Irony ends in sensual incandescence – unless it is the opposite. The sea bream scene, the allegorical culmination of this injunction to intrepidity which innervates the text, is a piece of humorous anthology. Of which Doctor Gómez, again, is the spur: “Why don’t you steal a fish at the market to gain intrepidity? he suggests to Sofia. Don’t take the biggest one, but not the smallest one either. » The trip to the fish market turns into an amused variation on shades of intrepidity (read excerpt opposite). Ultimately, it is to devour the sea bream thus stolen by her care that Sofia invites the first object of her desire, Ingrid, then the second object, the student from the beach infirmary. “It’s the beginning of a more intrepid life,” she notes. We will understand that these annotations take the place of scansion as much as sarcasm of the author. Later, after a “night of fearless love” where the student will have kissed “every jellyfish sting on [s] we body, the welts and the blisters”, Sofia concludes: “I can say that I am very fearless. » Deborah Levy doesn’t just play rehearsal comedy. The poet multiplies the resonances and other echoes: with her, the words, the images, the invocations, the sounds respond here and there in the text. “My love for my mother is an axe. It hurts seriously,” can be read twice, forty pages apart. Between the two, the ax has left its status as a metaphor to materialize – and cut a snake in two… And when this refrain returns a little before the end, it is amputated from the second part: from now on, it is the mother who “threatens to cut his feet with it” the famous axe…
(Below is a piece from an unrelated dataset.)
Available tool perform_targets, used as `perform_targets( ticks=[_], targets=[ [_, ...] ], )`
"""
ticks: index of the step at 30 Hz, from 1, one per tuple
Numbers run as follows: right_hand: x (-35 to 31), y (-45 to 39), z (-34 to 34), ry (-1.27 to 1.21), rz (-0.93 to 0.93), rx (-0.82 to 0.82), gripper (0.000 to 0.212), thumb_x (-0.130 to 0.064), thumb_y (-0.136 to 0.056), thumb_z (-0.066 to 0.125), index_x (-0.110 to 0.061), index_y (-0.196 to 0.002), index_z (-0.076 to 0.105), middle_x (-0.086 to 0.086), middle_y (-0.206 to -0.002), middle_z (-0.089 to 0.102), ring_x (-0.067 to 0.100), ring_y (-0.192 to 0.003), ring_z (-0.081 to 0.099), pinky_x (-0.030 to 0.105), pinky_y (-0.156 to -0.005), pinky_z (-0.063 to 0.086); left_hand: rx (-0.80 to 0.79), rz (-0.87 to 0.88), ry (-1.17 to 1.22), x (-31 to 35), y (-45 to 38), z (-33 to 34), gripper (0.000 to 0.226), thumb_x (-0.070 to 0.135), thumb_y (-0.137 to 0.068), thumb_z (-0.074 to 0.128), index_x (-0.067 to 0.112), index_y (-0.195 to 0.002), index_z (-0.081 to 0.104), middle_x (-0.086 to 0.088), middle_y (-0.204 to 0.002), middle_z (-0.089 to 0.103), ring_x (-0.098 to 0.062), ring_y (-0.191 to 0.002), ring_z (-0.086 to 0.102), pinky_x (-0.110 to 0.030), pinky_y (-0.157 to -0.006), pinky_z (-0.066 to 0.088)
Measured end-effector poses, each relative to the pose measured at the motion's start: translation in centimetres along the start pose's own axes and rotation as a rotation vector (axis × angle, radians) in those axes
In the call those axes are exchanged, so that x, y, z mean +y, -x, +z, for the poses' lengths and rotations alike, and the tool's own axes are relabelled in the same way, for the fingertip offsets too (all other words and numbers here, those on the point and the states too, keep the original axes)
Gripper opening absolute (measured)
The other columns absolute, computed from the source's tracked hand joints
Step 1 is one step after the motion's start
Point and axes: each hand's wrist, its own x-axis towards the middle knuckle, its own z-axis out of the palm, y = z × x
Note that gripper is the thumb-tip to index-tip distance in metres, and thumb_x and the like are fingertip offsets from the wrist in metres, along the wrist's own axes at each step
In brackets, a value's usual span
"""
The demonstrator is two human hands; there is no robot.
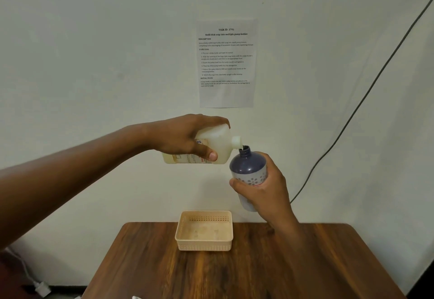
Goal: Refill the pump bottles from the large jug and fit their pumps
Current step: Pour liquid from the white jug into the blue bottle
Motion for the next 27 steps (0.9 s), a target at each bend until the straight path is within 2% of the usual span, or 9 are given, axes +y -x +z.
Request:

If the latter hovers spectrally above the novel, the first of the recurring motifs which are as if woven into the fabric of the text is the broken screen of Sofia’s computer with its constellations of“shattered stars” : appearing on the first page, these constellations will punctuate the sky of the book until the end. Two lines after yet another mention of these “shattered stars Made in China”, it’s the “false Greek vase with its frieze of female slaves carrying jars of water on their heads” which Sofia throws to the ground and which he too “shatters”. From one symbol to another. From one matrix to another. Because how to get out of it? It all starts from there. From the mother, from the placenta, from the breast, ” breastmilk “ – there is no question for Deborah Levy of omitting the adjective, on the contrary she almost maniacally enjoys never detaching the ” milk “ of its qualifier, and to draw out the two words stuck together again and again. In an attempt to convince Sofia’s mother to go see the statue of the Virgen del Rosario, Doctor Gómez does not tell her that it is made of marble having “the color of breast milk” ? This ” breastmilk “, we will touch it when Sofia meets her 3-month-old little sister. This one “pays attention only to the stunning milk in his mother’s womb”, which, notes the narrator, has “wet spots of breast milk on her blue denim blouse” and refuses to drink coffee because “caffeine would pass into her breast milk”. Alas, who produces ” breastmilk “ does not necessarily overflow from this ” rare commodity ” that Deborah Levy calls the “milk of human tenderness”… This is the moral (number two) of this very beautiful milky novel.

* What I don’t want to know, The cost of living And State of playpublished by Éditions du Sous-Sol.